YOUR ASSIGNMENT: Both the line containing "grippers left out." and the line containing "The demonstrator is" belong to the span. Output exactly that span from the listing below, and nothing outside it.

PROVIDED RECORDS:
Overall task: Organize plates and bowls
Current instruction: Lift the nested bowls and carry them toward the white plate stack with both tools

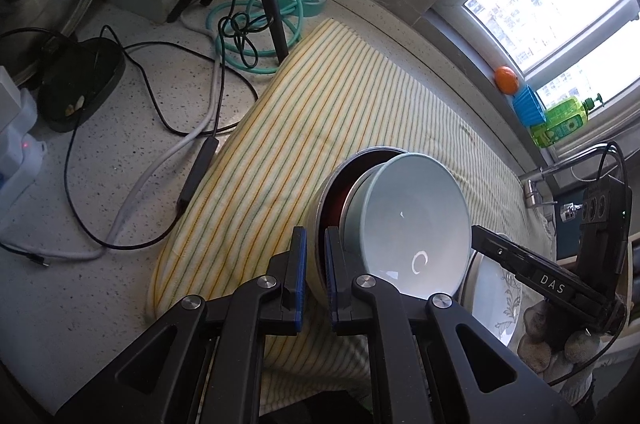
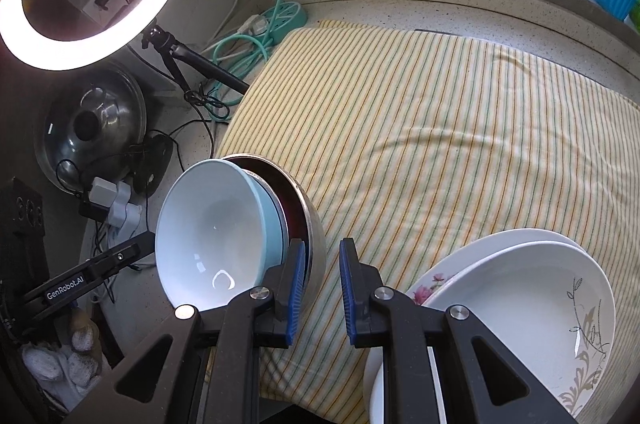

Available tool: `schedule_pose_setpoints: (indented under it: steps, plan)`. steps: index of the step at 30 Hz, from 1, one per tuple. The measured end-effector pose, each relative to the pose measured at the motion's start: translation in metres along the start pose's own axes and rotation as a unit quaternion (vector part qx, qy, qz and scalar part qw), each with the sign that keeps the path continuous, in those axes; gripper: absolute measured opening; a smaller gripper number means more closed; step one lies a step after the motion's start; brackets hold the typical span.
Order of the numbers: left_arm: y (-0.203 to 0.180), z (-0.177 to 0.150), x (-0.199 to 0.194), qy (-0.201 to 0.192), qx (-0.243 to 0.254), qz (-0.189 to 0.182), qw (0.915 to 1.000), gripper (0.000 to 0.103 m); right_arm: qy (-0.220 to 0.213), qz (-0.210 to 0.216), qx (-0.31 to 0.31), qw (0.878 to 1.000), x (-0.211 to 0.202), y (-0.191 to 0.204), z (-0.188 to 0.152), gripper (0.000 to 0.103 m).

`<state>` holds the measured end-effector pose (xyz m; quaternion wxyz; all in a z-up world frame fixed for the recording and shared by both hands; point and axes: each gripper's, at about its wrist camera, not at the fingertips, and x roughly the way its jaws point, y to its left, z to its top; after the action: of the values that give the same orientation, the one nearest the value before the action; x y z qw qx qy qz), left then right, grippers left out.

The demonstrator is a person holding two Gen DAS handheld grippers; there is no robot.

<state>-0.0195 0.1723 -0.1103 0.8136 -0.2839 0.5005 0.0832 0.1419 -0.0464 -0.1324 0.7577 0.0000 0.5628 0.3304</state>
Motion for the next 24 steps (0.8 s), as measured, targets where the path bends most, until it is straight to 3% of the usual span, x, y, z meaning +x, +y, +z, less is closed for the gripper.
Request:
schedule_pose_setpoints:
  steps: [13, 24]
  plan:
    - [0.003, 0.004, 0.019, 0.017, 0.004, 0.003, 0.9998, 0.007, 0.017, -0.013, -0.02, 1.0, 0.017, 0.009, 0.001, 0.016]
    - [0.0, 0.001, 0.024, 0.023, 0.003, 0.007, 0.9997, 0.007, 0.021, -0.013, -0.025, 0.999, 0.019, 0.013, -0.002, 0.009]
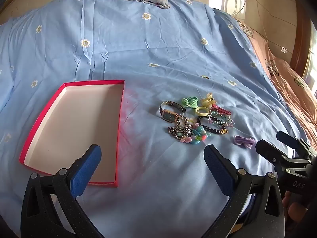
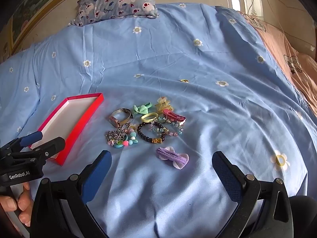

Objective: Organize jewelry

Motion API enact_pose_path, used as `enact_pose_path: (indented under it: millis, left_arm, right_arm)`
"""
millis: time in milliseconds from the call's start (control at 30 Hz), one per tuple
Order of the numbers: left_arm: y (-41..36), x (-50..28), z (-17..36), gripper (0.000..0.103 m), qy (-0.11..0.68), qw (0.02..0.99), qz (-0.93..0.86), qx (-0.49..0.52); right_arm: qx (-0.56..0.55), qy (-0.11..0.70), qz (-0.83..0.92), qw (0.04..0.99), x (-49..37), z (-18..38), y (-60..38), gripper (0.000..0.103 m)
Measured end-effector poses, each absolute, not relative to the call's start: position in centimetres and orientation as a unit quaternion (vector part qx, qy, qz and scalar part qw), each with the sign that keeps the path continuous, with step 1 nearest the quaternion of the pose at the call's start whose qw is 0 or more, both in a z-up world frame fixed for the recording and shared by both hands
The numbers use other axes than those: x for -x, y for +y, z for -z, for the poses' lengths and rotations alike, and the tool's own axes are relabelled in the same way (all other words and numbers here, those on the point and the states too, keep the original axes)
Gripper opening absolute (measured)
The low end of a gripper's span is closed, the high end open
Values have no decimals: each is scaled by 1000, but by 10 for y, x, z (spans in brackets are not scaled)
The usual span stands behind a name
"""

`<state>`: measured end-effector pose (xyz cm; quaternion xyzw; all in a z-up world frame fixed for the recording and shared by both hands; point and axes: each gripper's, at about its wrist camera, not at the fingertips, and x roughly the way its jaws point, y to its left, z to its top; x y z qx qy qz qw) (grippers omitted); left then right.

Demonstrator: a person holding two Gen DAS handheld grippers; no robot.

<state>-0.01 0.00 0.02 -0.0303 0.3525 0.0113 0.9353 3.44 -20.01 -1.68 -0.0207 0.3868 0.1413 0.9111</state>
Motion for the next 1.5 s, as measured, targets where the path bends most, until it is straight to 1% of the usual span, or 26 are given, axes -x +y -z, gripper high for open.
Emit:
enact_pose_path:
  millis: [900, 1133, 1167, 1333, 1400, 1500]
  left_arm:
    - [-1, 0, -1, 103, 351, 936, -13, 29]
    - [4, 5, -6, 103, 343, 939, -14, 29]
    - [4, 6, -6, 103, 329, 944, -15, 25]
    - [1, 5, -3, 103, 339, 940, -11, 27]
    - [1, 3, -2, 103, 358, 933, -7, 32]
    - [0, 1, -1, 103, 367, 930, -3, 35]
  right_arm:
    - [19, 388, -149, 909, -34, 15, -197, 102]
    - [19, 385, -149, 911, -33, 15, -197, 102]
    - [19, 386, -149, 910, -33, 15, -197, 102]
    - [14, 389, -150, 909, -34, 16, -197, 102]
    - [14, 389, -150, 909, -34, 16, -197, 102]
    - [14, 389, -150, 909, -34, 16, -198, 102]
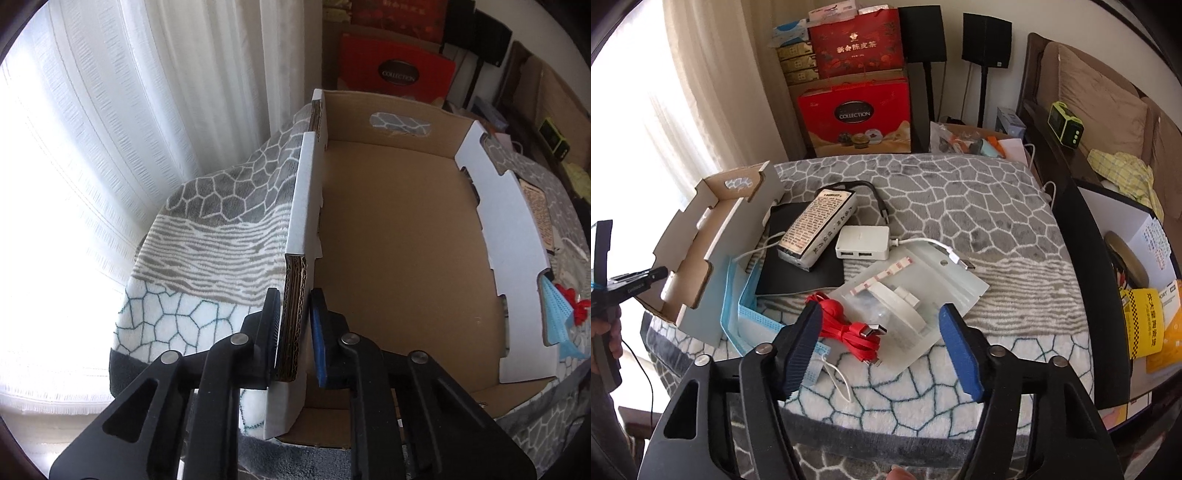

EXERCISE RESULT:
`<state>` holds the measured end-effector pose (xyz m; quaternion wxyz; all in a z-up world frame fixed for the recording and shared by both hands; point and axes: each gripper's, at about its wrist camera, not at the fingertips, and x roughly the way its jaws point, y to its left, z to its top; after the action: of the values that give the same orientation, the one nearest the value before the action; x y z qw qx qy qz), left then right, grippers left out.

The demonstrator is a person holding two Gen DAS handheld grippers; there is no robot.

The required output has now been supplied.